(Supplied material):
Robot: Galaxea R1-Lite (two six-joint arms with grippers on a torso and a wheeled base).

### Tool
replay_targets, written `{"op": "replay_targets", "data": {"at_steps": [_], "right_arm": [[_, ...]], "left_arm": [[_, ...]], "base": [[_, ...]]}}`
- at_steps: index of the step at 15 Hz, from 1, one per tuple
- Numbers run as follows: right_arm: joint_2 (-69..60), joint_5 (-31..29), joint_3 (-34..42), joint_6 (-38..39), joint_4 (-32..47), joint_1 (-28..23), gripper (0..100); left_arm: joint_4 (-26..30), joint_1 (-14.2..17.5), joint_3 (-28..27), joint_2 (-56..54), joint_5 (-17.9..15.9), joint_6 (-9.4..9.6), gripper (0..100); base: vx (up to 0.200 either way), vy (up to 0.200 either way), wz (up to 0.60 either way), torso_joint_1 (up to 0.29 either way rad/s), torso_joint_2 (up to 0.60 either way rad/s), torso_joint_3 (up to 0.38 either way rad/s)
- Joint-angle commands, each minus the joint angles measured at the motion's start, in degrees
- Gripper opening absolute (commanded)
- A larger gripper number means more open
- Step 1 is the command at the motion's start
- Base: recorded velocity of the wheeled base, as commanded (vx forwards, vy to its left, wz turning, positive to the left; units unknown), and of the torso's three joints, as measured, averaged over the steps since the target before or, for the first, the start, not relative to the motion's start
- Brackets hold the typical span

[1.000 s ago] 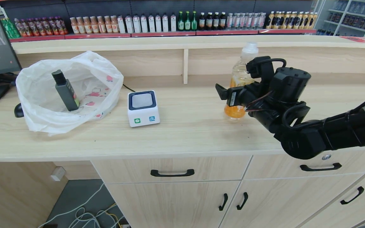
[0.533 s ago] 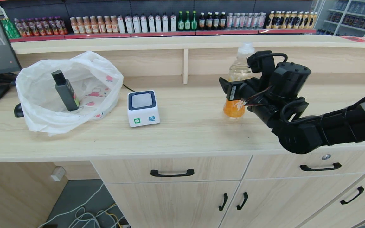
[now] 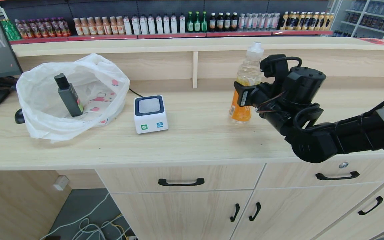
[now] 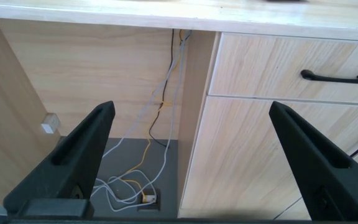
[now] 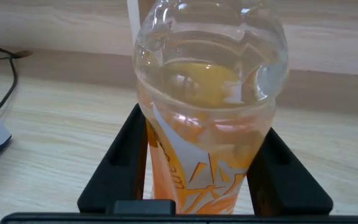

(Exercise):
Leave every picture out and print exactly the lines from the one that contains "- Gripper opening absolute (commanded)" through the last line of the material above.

(Reply to the exercise):
- Gripper opening absolute (commanded)
- A larger gripper number means more open
- Step 1 is the command at the motion's start
- Base: recorded velocity of the wheeled base, as commanded (vx forwards, vy to its left, wz turning, positive to the left; units unknown), and of the torso's three joints, as measured, averaged over the steps since the target before or, for the first, the start, not relative to the motion's start
- Brackets hold the typical span

[1.000 s ago] 
[0.533 s ago] 
[now] 
[now] 
[now] 

Work on this exercise is now complete.